# Dissonance (step in)



## mff4l (Dec 31, 2004)

here's info on ike diogu. check those box scores. mind you we really didn't have a second option either so he got doubled and tripled all game too

http://sports.espn.go.com/ncb/player/profile?playerId=10956


----------



## Dissonance (Jul 21, 2004)

Yeah, it's really impressive. Those are huge numbers in huge mins. I've actually seen him play a few times as I've said on fox sports net against my Arizona Wildcats. Also seen highlights of him. And I was impressed then too. Especially seeing him be the only option on that team and they still competed in games. I actually thought I heard he was a top 5 range in beginning of the yr cuz of what I heard. I'm surprised he's not higher than he is. He would be an intriguing pick at 21. I wonder how he translates to the NBA though. That fg% is high and says he's a good FT shooter for a big man. If anything hopefully he defense translates. 2.3 blocks are good. I think Frye had the same number. But you know Diogu and Sean May and are gonna get compared to death, and I'm not really high on May.


----------



## mff4l (Dec 31, 2004)

dissonance19 said:


> Yeah, it's really impressive. Those are huge numbers in huge mins. I've actually seen him play a few times as I've said on fox sports net against my Arizona Wildcats. Also seen highlights of him. And I was impressed then too. Especially seeing him be the only option on that team and they still competed in games. I actually thought I heard he was a top 5 range in beginning of the yr cuz of what I heard. I'm surprised he's not higher than he is. He would be an intriguing pick at 21. I wonder how he translates to the NBA though. That fg% is high and says he's a good FT shooter for a big man. If anything hopefully he defense translates. 2.3 blocks are good. I think Frye had the same number. But you know Diogu and Sean May and are gonna get compared to death, and I'm not really high on May.



may isn't that athletic at all. Ike is. he went toe to toe with bosh in highschool and abused bosh to be honest.


----------



## Dissonance (Jul 21, 2004)

Dude check this out...Diogu owns Taft one on one...


http://www.draftcity.com/viewarticle.php?mod=print&a=191

Chris Taft continues to drop like a rock

After reportedly stinking up the entire city of New York with the workouts he held over the past two weeks, Chris Taft has decided to take his show on the road. The latest stop was at Golden State yesterday, for an intimate meeting with Ike Diogu.
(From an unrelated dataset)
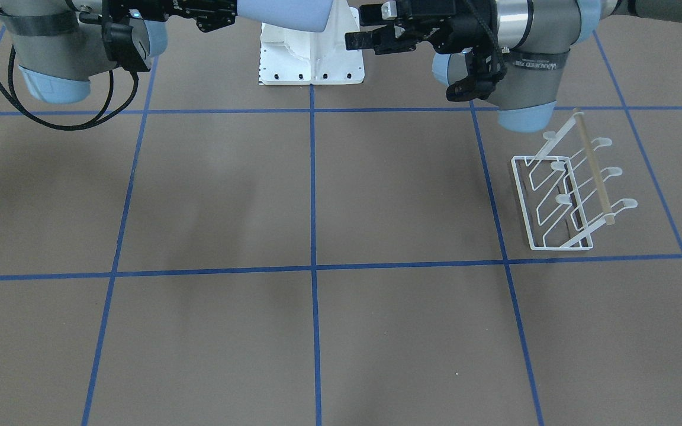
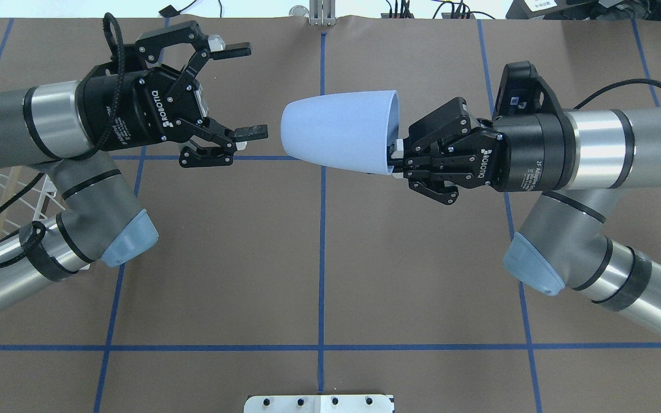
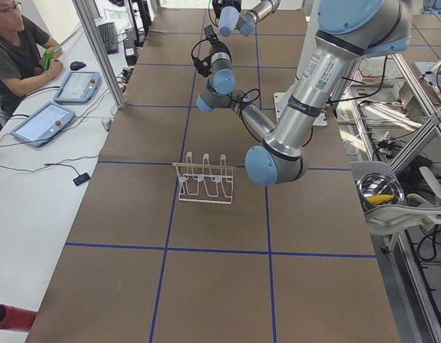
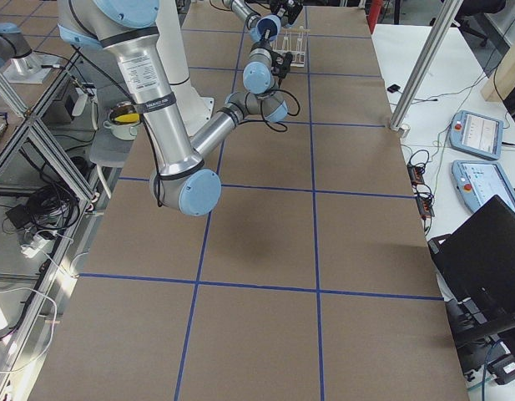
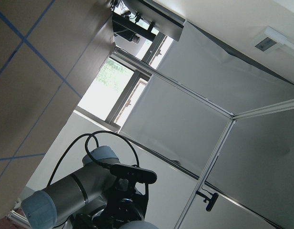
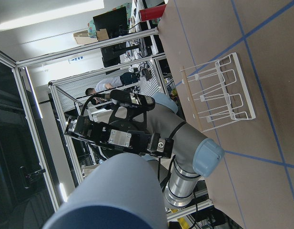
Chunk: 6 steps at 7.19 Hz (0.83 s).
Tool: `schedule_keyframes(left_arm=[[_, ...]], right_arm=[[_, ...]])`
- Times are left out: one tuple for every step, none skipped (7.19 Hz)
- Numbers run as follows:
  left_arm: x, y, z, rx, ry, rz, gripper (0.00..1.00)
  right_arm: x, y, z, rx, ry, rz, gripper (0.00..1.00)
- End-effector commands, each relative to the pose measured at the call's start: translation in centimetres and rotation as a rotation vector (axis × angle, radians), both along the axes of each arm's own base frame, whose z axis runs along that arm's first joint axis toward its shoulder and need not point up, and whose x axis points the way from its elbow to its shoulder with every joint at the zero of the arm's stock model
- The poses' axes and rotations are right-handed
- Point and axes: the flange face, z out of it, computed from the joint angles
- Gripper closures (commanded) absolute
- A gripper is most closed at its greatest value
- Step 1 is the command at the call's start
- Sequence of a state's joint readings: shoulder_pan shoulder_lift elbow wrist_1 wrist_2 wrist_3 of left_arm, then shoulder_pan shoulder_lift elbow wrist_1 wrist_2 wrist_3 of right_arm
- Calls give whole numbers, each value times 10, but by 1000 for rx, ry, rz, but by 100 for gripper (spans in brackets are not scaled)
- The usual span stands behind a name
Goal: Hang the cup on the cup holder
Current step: 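Carry the cup toward the left gripper while the left arm reaches in, then close the left gripper on the cup rim while the right gripper holds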
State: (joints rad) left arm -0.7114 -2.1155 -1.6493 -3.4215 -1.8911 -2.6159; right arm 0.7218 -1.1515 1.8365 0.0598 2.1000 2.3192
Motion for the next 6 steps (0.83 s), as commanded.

The results, according to a person that was in the gym, were not pretty to watch. *Basically Diogu scored on Taft repeatedly...again and again and again, until things started to get embarrassing. On the opposite side of the ball, Diogu stopped Taft in his tracks repeatedly and just thoroughly handed it to him. * Things got so bad and Taft got so down on himself (again, in the opinion of this eye witness) that people thought he would just quit the workout. That never happened, but it was supposedly close. 

Toronto’s general manager Rob Babcock, who got an up close and personal look at Taft, suggested earlier in the week that he “would certainly be better served by going back to school.” Unfortunately that’s just not really an option for Taft at this point, as he’s already hired an agent, New York City based Billy Ceisler, and forfeited any college eligibility he had remaining. If he had another season playing the way he did this past year, he probably would have zero shot at going in the first round anyway, so as sad as it sounds he appears to have made the right choice.


----------



## mff4l (Dec 31, 2004)

dissonance19 said:


> Dude check this out...Diogu owns Taft one on one...
> 
> 
> http://www.draftcity.com/viewarticle.php?mod=print&a=191
> ...



lol I was just about to post this to you man. Ike is a BEAST. i'm telling you man. he might not even BE THERE WHEN YALL PICK


----------



## Dissonance (Jul 21, 2004)

mff4l said:


> lol I was just about to post this to you man. Ike is a BEAST. i'm telling you man. he might not even BE THERE WHEN YALL PICK



lol, yeah really, he may not be there. Taft is also not great competition. He may sink to depths of the 1st rd. But I'd to see IKE go up against May though, to see how he'd do. And yea, May isn't as nearly as athletic but it'd be interesting to see May going up against better competition.


----------



## Starbury03 (Aug 12, 2003)

Ike is gonna be the steal of the draft. He has som much more skill than the other big's in the draft other than Bogut.


----------



## mff4l (Dec 31, 2004)

dissonance19 said:


> lol, yeah really, he may not be there. Taft is also not great competition. He may sink to depths of the 1st rd. But I'd to see IKE go up against May though, to see how he'd do. And yea, May isn't as nearly as athletic but it'd be interesting to see May going up against better competition.



ike is better than may imo. that'd be a workout I'd pay to see though. :banana:


----------